**About this exercise**. Restate word for word the lines of the records below, starting at the line that contains "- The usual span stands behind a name" and ending at the line that contains "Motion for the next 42", with both of those lines included and nothing else.

**Input for this task**.
::::::::

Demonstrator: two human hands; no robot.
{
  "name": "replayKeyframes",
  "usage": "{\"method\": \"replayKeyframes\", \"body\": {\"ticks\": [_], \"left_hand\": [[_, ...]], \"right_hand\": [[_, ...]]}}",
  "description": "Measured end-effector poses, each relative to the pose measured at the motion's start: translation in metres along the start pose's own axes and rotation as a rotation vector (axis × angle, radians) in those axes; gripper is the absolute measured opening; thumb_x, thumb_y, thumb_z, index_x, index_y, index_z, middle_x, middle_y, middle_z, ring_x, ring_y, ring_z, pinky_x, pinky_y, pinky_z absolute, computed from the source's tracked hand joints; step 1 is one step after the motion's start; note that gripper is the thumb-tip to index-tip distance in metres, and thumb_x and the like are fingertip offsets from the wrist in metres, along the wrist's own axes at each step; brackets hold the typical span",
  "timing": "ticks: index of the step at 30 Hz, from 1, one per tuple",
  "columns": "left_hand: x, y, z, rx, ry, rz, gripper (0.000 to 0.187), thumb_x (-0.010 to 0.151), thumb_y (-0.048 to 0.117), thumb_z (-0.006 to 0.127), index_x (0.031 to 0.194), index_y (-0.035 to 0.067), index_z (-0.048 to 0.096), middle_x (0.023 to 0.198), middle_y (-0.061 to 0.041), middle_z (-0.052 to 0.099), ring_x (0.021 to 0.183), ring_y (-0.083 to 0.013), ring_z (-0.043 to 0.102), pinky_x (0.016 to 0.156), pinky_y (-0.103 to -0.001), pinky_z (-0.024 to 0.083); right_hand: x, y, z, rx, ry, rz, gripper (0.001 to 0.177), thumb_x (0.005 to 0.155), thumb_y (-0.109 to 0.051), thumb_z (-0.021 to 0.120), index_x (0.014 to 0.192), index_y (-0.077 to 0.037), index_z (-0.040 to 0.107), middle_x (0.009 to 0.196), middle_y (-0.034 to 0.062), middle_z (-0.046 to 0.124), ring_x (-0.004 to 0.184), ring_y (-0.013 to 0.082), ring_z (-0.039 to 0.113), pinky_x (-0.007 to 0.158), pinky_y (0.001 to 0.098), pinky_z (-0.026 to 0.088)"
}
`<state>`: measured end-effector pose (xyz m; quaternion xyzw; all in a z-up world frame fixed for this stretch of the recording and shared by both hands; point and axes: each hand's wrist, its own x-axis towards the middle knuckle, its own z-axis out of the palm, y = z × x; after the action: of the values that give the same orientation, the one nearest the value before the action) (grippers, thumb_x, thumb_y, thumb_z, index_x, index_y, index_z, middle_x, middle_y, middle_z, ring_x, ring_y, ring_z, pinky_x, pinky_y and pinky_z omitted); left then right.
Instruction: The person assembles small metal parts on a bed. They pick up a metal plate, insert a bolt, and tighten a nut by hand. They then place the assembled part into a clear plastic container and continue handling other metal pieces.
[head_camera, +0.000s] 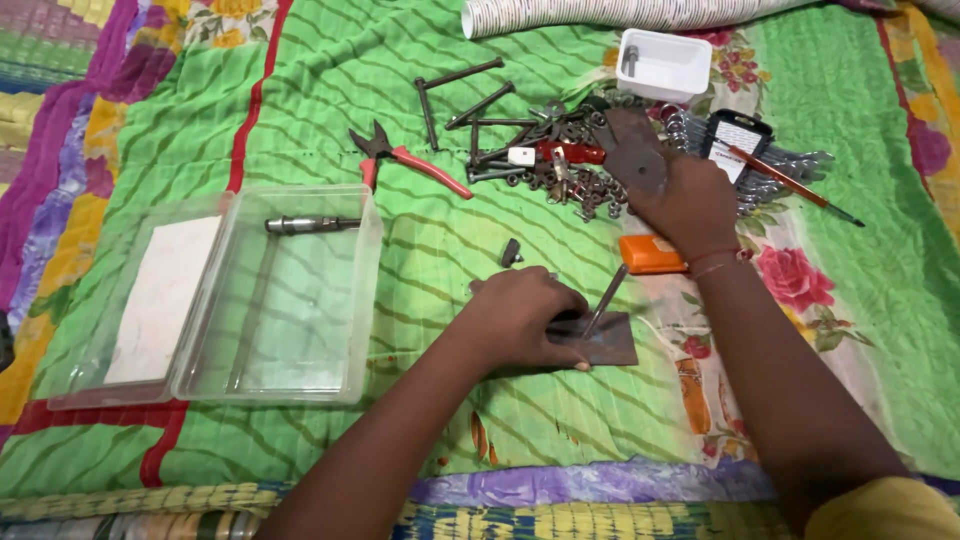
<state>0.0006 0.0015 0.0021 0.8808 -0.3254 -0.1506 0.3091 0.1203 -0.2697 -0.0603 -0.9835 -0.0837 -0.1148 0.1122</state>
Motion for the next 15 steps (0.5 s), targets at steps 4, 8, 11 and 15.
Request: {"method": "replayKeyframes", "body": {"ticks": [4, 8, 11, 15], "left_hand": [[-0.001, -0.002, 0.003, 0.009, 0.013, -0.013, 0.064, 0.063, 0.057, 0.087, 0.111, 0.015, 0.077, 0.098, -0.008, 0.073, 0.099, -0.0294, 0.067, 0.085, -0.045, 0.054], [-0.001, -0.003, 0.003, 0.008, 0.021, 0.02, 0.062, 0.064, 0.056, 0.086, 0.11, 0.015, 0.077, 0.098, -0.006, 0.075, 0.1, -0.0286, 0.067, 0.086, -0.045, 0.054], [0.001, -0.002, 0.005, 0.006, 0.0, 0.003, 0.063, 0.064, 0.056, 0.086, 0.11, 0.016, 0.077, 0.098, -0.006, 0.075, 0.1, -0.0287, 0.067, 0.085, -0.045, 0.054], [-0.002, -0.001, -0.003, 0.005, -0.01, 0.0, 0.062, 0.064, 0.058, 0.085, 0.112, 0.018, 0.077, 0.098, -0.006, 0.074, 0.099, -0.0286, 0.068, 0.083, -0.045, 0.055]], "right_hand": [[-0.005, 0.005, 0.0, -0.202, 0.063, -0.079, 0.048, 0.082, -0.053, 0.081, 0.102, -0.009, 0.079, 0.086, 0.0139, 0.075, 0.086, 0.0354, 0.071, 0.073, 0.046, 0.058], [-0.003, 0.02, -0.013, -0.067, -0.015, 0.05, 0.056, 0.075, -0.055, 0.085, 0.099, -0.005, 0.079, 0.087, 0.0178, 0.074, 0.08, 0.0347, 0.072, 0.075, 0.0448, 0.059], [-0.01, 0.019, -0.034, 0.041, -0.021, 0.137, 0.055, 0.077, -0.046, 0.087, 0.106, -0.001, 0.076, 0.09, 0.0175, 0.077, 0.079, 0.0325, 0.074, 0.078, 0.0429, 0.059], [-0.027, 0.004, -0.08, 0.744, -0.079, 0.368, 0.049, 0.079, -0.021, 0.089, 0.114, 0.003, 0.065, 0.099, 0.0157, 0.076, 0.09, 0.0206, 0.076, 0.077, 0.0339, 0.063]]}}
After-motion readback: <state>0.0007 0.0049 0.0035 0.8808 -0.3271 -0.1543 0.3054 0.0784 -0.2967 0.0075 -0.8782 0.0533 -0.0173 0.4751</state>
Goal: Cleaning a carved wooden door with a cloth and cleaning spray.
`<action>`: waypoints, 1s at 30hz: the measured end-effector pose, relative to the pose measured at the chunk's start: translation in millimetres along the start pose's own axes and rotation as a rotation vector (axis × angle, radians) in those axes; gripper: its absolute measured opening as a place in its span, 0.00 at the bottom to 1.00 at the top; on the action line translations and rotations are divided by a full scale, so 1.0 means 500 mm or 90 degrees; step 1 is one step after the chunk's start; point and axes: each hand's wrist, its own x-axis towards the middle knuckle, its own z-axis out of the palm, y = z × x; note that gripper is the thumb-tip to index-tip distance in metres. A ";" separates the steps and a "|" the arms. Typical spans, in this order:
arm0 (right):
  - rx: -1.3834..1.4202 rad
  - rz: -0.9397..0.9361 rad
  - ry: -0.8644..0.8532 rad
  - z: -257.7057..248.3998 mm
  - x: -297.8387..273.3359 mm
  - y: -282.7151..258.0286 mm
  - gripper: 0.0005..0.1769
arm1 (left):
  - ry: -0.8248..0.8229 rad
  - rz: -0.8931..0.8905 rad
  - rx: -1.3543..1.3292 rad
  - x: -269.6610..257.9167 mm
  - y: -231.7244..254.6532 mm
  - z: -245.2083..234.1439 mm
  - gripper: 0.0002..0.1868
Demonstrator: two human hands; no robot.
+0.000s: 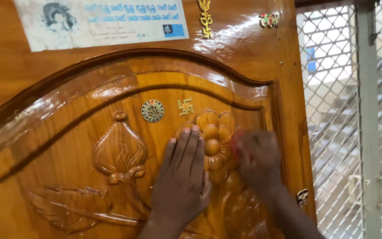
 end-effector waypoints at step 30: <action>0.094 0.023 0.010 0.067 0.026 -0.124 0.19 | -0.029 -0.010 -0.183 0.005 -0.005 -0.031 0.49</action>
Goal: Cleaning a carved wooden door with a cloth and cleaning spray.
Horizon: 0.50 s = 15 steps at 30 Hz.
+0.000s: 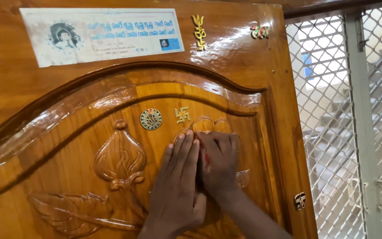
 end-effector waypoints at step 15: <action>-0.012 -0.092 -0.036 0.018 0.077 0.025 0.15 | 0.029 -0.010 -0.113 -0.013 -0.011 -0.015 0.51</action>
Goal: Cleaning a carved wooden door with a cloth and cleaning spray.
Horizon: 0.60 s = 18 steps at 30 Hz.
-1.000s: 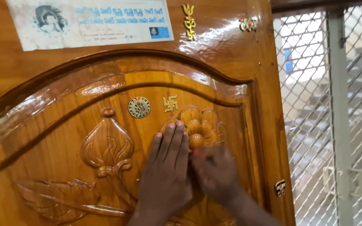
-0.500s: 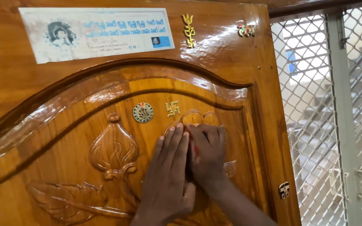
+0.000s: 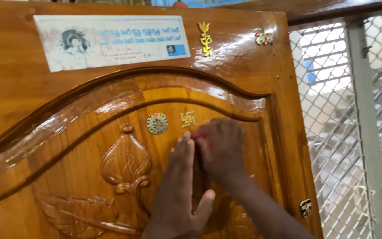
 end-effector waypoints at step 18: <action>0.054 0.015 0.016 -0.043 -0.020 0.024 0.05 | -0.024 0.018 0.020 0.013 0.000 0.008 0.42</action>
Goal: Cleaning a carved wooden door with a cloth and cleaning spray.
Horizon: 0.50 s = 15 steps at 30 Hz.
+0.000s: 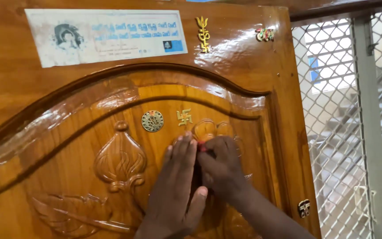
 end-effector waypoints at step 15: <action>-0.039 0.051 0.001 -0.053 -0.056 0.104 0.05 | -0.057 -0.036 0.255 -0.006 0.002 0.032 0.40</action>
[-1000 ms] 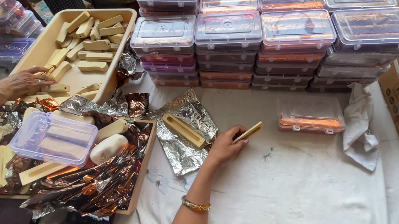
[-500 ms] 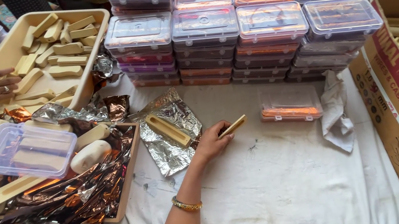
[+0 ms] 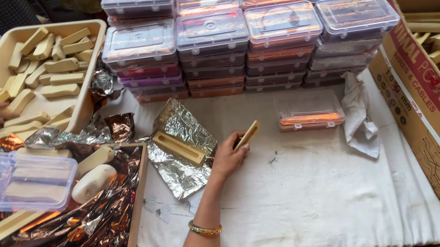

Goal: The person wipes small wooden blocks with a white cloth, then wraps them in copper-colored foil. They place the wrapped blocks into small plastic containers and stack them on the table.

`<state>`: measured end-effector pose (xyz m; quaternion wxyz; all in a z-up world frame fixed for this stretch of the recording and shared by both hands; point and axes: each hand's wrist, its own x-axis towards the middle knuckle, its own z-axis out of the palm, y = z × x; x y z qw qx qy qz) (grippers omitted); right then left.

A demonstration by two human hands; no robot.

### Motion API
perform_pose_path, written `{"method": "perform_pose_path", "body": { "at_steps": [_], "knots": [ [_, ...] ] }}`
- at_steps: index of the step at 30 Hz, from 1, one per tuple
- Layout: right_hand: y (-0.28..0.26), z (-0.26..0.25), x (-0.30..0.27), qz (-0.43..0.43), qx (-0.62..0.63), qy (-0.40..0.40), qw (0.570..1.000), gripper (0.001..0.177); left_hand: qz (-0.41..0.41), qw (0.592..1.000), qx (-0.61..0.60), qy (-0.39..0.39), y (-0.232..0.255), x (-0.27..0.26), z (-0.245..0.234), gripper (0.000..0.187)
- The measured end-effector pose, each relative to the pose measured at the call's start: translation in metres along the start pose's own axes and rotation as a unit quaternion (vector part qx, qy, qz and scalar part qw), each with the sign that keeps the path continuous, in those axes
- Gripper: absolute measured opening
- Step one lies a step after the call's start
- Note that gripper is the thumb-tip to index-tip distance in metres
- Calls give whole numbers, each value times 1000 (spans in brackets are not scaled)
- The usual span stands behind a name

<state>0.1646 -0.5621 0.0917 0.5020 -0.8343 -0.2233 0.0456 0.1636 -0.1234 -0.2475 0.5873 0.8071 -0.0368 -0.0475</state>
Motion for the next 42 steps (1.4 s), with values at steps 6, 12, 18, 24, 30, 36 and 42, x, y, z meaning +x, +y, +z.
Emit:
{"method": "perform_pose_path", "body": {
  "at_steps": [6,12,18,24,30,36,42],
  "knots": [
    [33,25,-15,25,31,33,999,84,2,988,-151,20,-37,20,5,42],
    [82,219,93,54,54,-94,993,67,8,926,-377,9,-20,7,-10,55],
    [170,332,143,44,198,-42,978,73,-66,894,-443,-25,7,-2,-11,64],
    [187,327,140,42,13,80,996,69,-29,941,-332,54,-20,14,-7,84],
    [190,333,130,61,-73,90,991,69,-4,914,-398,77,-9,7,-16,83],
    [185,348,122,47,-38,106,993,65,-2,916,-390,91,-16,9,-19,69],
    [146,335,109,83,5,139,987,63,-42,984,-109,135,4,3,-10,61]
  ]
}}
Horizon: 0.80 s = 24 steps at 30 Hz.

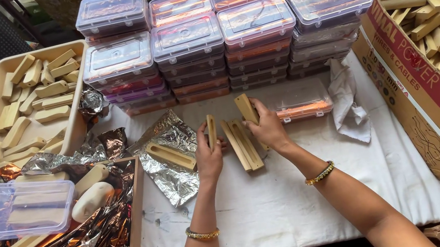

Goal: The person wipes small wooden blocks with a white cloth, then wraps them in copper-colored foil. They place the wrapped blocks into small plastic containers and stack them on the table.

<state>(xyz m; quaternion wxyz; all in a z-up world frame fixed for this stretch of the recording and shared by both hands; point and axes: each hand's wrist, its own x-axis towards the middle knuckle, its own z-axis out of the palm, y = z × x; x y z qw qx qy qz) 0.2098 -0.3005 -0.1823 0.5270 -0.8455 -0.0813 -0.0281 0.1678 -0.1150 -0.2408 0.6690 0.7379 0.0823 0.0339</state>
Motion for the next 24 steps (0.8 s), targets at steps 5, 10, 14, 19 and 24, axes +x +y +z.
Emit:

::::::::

**Expected output**.
- The usual span stands behind a name

<state>0.1646 -0.5621 0.0917 0.5020 -0.8343 -0.2233 0.0456 0.1636 -0.1234 -0.2475 0.5873 0.8071 -0.0368 -0.0475</state>
Motion for the next 42 steps (1.4 s), with values at steps 6, 12, 18, 24, 30, 36 and 42, x, y, z meaning +x, +y, +z.

Nothing else is needed to finish the exercise.